Hi,
There is now close to 200 public CentOS mirrors listed at http://mirror-status.centos.org/. Only a handfull of them is late/down at any given time so I would like to thank you all for your support and efforts on behalf of the CentOS team and the silent users.
Here is the current situation and some proposition to further improve it. - centos.org servers are donated to the project. We don't control the disk size not the bandwith available on these servers. - regular centos mirroring is fine - recent requests for extending the mirror with the dvd isos have been delayed due to limitations on centos.org side(bandwith/resources). - limited number of rsync servers allowed to reach the centos + dvd iso (ACL on the centos.org servers) - msync.centos.org are round-robin (eu/us) and need time to sync together from a "master" server. - no ACL on the regular centos tree (~110 GB for all versions/all arches) <6G 2.1 31G 3.9 47G 4.6 28G 5.1 - the separation between Tier1/2/3 has not been written down (except for bandwith availability).
Requirements for CentOS public mirror: - request for no bandwith limitation (if you need to throttle, we can just remove your mirror from the mirrorlist generation and leave it on the main list). - round-robin for CentOS clients (http/ftp) via geo-ip from http://mirrorlist.centos.org/?release=$releasever&arch=$basearch&rep...
RFC for possible future direction: rational: several public servers have more bandwith than the centos.org machines, by serving more files from the big pipes, we reduce the bottleneck for everyone. - dvd mirror (Tier 1) are the only one allowed to reach the master dvd repository - other public dvd mirror are re-directed to the dvd Tier 1 - leave it like that (no additional public dvd serveri: not satisfying...)
jidgo: feedback from debian mirror maintainer - rational: reduce the bandwith/time needed for the initial sync for each point release * drawback: the burden to generate the so goes to the public mirror willing to use jidgo * drawback: another target needed (hardlinked) for mirror who don't want/can't use jidgo * jidgo receipe needed for each iso (how easy/hard is it to work with?)
- doing it the otherway round? iso -> os/$arch tree
Best regards,
Tru PS: 5.2 is in QA now
On Mon, 9 Jun 2008, Tru Huynh wrote:
RFC for possible future direction: rational: several public servers have more bandwith than the centos.org machines, by serving more files from the big pipes, we reduce the bottleneck for everyone.
One more thing to consider in restructuring the mirrors is the research networks (e.g.
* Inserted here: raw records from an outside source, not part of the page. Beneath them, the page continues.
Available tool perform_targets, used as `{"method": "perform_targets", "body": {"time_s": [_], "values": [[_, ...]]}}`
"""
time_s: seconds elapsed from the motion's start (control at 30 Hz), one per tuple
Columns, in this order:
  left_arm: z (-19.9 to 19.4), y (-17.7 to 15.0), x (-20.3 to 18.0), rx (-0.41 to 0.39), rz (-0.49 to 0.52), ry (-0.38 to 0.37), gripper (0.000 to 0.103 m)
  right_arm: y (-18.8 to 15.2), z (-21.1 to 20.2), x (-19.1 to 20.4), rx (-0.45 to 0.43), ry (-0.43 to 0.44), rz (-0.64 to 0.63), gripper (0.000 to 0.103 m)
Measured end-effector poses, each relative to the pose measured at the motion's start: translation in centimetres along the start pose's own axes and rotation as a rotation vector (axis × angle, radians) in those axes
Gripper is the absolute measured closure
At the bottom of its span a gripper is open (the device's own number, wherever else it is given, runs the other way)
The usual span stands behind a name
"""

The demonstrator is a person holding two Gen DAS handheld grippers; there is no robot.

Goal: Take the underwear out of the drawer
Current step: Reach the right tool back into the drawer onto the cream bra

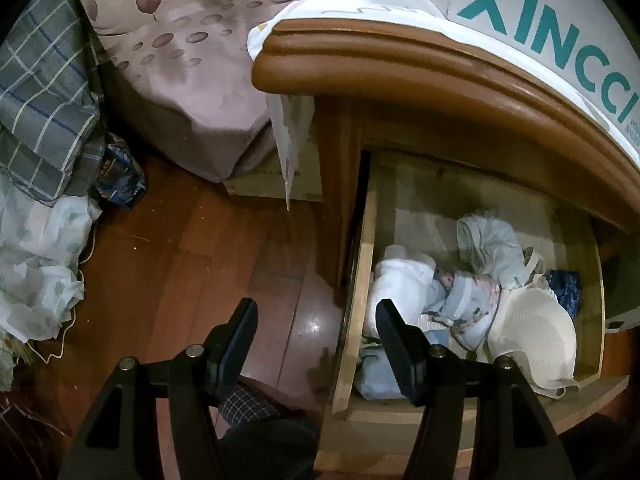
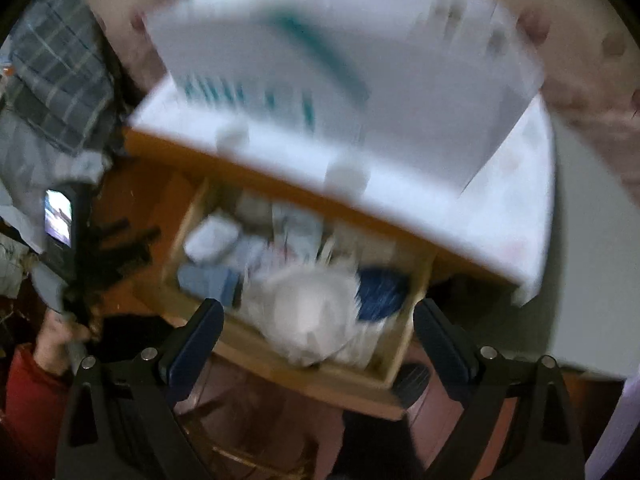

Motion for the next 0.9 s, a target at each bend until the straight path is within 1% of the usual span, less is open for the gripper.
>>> {"method": "perform_targets", "body": {"time_s": [0.03,0.07,0.13,0.17,0.27,0.33,0.5,0.67,0.8,0.9], "values": [[0.0,0.0,0.0,0.002,0.001,-0.002,0.04,-0.8,0.9,0.2,0.015,0.001,0.008,0.009],[0.0,0.0,0.0,0.004,0.002,-0.003,0.04,-1.8,3.0,0.2,0.051,0.002,0.029,0.009],[0.1,-0.1,-0.1,0.009,0.001,-0.008,0.04,-3.0,5.8,0.2,0.097,-0.002,0.049,0.009],[0.2,-0.1,-0.1,0.012,0.002,-0.01,0.04,-3.4,6.7,0.3,0.108,-0.006,0.056,0.009],[0.3,-0.1,-0.2,0.019,0.002,-0.016,0.04,-4.4,9.8,0.5,0.152,-0.022,0.075,0.009],[0.4,-0.2,-0.3,0.03,0.002,-0.021,0.04,-4.7,11.2,0.6,0.171,-0.027,0.087,0.008],[0.9,-0.5,-0.6,0.053,0.007,-0.029,0.04,-4.8,14.0,0.5,0.207,-0.053,0.089,0.004],[1.2,-0.7,-0.9,0.066,0.018,-0.026,0.04,-5.9,16.8,0.2,0.293,-0.091,0.076,0.004],[1.4,-0.9,-1.0,0.079,0.024,-0.027,0.04,-6.9,18.3,0.0,0.359,-0.074,0.098,0.002],[1.7,-1.0,-1.2,0.091,0.034,-0.024,0.04,-7.0,18.6,-0.2,0.391,-0.07,0.107,0.002]]}}
Point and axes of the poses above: each gripper's, at about its wrist camera, not at the fingertips, and z roughly the way its jaws point, x to its left, y to its top, the point moved 4 cm from there along z, roughly the way its jaws point, and after that the axes turned 15 degrees about -x, right-handed, at the moved point
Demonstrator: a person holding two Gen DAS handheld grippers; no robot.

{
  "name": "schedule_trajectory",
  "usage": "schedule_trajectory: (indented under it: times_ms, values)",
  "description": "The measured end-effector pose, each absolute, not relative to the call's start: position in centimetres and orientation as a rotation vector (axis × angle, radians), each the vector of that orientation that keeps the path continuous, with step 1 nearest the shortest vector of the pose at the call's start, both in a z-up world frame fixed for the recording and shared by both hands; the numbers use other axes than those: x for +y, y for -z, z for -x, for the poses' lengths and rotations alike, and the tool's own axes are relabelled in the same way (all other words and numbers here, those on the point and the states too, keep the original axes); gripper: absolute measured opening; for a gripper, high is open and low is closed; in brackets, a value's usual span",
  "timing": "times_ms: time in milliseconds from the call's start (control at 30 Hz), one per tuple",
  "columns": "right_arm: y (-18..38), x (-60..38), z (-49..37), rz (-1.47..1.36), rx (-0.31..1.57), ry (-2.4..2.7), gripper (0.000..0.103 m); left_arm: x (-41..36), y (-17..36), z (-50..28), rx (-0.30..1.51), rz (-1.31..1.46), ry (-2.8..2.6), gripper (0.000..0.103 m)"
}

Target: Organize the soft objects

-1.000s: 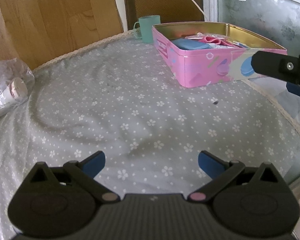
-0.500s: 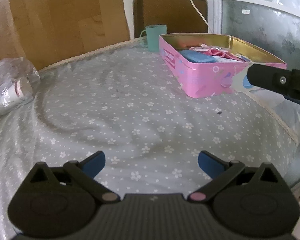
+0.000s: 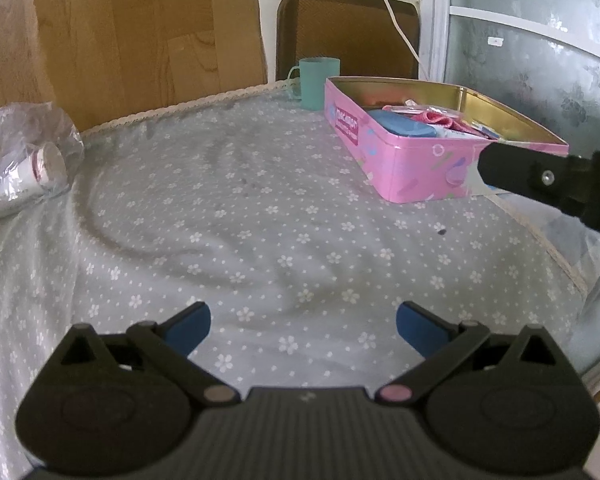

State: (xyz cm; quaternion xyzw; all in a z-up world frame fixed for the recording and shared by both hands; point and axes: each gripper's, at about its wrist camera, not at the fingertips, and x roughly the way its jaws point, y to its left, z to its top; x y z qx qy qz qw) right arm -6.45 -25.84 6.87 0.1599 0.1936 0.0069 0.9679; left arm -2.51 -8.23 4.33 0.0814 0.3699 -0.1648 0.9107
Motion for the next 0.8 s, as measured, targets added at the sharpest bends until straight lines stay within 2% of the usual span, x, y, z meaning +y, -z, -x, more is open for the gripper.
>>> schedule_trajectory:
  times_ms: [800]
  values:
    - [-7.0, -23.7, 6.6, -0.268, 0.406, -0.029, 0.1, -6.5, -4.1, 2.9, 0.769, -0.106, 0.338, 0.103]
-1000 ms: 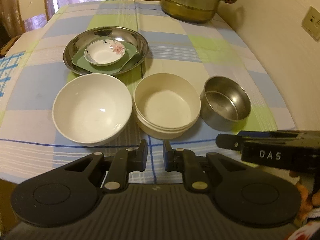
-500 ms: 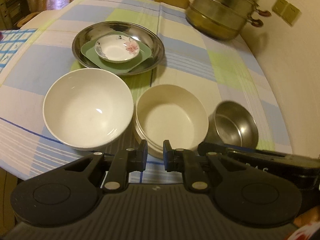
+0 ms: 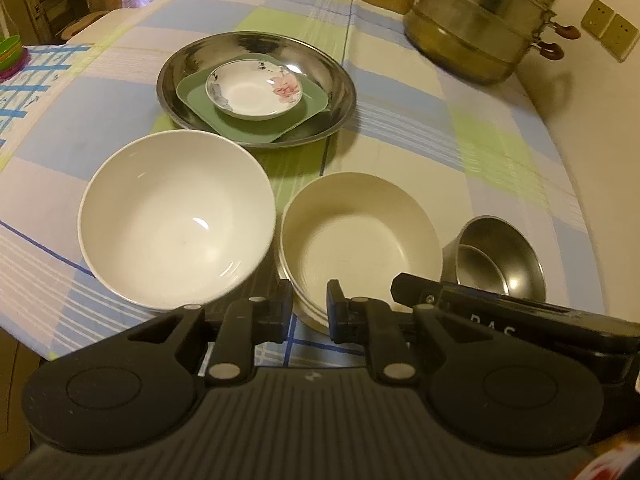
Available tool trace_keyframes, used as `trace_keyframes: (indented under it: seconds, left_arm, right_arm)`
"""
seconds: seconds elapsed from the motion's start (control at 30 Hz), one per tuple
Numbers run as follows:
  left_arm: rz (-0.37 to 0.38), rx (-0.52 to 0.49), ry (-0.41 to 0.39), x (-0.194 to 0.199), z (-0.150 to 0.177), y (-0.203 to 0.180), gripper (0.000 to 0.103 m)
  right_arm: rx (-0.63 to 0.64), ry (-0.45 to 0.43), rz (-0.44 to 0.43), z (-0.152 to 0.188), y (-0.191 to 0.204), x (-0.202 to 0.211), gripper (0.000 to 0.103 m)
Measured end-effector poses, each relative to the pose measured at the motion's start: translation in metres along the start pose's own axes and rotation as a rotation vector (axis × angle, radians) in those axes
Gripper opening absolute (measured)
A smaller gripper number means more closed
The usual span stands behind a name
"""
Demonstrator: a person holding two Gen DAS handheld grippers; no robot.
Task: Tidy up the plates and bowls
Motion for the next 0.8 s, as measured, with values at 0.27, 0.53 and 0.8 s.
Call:
trace_keyframes:
  seconds: [0.27, 0.53, 0.8]
  left_arm:
    - [-0.034, -0.009, 0.009, -0.009, -0.003, -0.001, 0.020]
    - [-0.019, -0.048, 0.011, -0.010, -0.006, -0.003, 0.019]
    - [0.018, -0.097, -0.034, 0.001, -0.014, -0.009, 0.018]
  right_arm:
    - [0.036, -0.015, 0.055, -0.005, 0.002, -0.006, 0.024]
    - [0.027, -0.023, 0.079, -0.007, 0.001, -0.004, 0.021]
    - [0.035, -0.095, 0.097, -0.015, 0.005, 0.014, 0.019]
Point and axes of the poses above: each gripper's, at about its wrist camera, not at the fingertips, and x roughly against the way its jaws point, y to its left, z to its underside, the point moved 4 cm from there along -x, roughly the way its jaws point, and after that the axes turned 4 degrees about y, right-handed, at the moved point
Internet2, National Lambda Rail, Geant). A lot of the mirrors are universities, with access to these research nets.
I know my organization doesn't care about bandwidth usage on the research nets, just on the commodity internet links. Perhaps have a few I2-connected mirrors sync from the centos.org masters, and then other I2-mirrors sync from them (instead of the masters)?
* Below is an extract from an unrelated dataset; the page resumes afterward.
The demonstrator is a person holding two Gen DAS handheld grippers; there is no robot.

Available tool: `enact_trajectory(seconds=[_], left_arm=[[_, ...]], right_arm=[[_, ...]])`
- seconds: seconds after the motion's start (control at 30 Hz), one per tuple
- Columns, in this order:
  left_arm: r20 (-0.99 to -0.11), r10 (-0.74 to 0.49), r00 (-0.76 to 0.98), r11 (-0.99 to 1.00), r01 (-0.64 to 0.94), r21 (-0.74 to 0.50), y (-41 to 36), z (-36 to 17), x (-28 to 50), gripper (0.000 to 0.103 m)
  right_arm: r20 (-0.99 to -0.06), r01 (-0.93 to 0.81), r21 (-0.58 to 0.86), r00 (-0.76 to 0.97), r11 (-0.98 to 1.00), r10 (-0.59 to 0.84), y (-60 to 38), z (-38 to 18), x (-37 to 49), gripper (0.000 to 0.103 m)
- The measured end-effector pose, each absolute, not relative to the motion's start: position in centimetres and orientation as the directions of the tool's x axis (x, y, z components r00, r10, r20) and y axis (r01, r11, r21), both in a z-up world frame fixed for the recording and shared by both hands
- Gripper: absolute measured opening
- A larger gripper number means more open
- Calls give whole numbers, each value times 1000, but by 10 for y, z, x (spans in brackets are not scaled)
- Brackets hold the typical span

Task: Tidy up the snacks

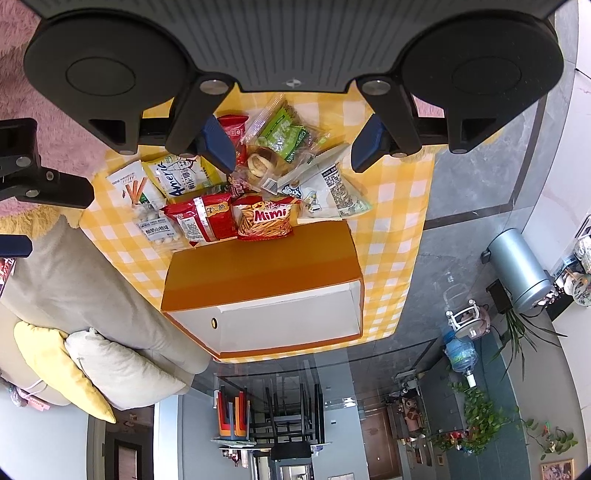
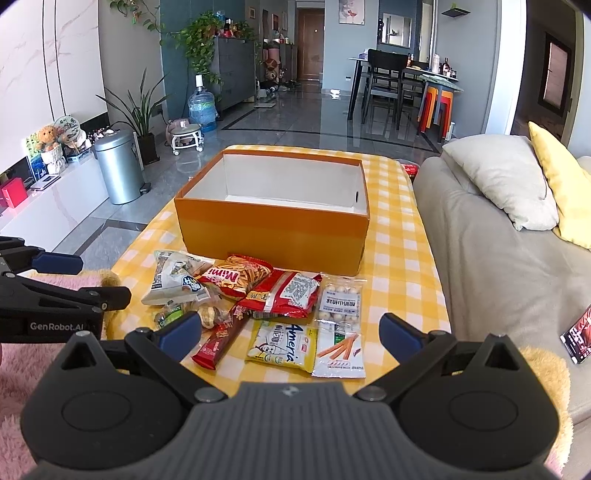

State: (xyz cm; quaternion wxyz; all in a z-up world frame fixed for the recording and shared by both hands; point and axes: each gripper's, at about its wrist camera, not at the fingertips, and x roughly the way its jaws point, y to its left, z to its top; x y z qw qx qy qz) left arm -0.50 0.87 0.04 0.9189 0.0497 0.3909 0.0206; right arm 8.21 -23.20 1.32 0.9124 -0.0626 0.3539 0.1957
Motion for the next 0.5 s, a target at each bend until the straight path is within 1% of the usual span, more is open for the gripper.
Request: enact_trajectory(seconds=[0.5], left_arm=[[-716, 76, 694, 994, 1, 107, 9, 0, -5, 84]], right_arm=[[-681, -402, 14, 667, 915, 303, -229, 13, 83, 99]])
The Fedora Project has already run into many of these issues. Something kinda like their tiering structure might make sense. http://fedoraproject.org/wiki/Infrastructure/Mirroring/Tiering
DR
Dear Tru
I want to give you some input what I think is the key aspect for a content delivery network (CDN) - what a mirror network in fact is:
Simply Cost!
I do not want to play down the efforts of the people who gave their dedication to Geo IP, which is useful for many things but not so much for managing the cost of a content delivery network since an IP Address is not really a geographical commodity. Every IP belongs to a parent, the autonomous system (AS). In terms of cost, an IP can theoretically be located literally meters away but in terms of traffic cost be far more expensive than an IP at the other side of the planet to which the network owner has a settlement free peering established.
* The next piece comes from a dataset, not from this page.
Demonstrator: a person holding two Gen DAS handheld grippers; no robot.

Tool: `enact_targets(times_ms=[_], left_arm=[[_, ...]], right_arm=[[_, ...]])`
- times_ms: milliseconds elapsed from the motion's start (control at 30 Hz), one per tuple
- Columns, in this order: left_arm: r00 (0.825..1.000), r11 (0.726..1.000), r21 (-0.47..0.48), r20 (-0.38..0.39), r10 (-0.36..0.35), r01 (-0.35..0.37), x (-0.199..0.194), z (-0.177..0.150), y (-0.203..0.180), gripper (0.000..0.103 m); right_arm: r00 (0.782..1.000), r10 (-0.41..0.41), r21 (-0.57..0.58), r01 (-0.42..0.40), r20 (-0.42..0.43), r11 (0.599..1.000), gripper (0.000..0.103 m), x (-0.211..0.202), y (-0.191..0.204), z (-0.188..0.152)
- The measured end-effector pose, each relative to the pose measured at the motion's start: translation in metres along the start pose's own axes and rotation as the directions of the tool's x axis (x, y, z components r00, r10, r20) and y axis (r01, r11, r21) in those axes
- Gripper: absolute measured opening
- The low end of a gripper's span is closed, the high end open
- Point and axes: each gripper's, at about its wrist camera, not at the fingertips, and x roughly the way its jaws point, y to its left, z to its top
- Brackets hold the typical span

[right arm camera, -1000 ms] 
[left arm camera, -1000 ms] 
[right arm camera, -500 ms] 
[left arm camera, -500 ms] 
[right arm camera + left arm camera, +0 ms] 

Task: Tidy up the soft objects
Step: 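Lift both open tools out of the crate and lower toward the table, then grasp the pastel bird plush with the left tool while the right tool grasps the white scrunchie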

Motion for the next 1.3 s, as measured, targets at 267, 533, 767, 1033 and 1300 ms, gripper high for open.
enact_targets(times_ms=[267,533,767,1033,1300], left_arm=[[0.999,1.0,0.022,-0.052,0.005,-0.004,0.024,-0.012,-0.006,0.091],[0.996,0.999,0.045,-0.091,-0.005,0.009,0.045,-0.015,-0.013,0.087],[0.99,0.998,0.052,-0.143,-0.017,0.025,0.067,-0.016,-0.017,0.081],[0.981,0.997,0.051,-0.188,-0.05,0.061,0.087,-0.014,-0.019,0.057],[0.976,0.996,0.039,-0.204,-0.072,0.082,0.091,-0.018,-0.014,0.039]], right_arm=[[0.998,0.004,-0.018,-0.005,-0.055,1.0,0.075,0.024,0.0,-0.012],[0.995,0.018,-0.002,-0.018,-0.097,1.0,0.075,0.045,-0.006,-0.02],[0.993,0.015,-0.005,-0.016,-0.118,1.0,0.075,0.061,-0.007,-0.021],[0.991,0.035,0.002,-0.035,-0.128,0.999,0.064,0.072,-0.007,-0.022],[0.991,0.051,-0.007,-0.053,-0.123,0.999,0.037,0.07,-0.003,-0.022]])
Of course someone can rent a "flatrate" server with "unlimited" bandwith. However, this is only a marketing concept. Every single bit needs to be carried by a pipe which someone pays for. Both provider-ends involved in a bi-directional data stream are likely interested to deliver the service to the paying end-customer, be it the server owner (content) or the person who accesses the server (eyeball). I don't want to get into the discussion what network type is more valuable since this is a hot topic in the "net neutrality" discussion. There is a small club of "Tier1" carriers (http://en.wikipedia.org/wiki/Tier_1_network) sitting in the middle, not paying anyone for transit and only collecting money from the rest of the crowd for carrying traffic to networks which a peered for them but which the not-Tier1 networks can't reach themselves through direct interconnection. Everyone else is by definition not Tier 1 and pays someone cash for traffic. The incentive is to avoid the Tier 1 networks to cut on that cost. This is a little bit of theory for everyone who is not a carrier himself and just purchases upstream traffic from a provider who blends the price for transit and peering traffic. If you understand this, you will understand why a provider hosting a mirror has no problems committing 1 Gbps on peering routes but is afraid from having too much paid transit traffic which could not only spike but permanently increase his 95% traffic quota on paid routes.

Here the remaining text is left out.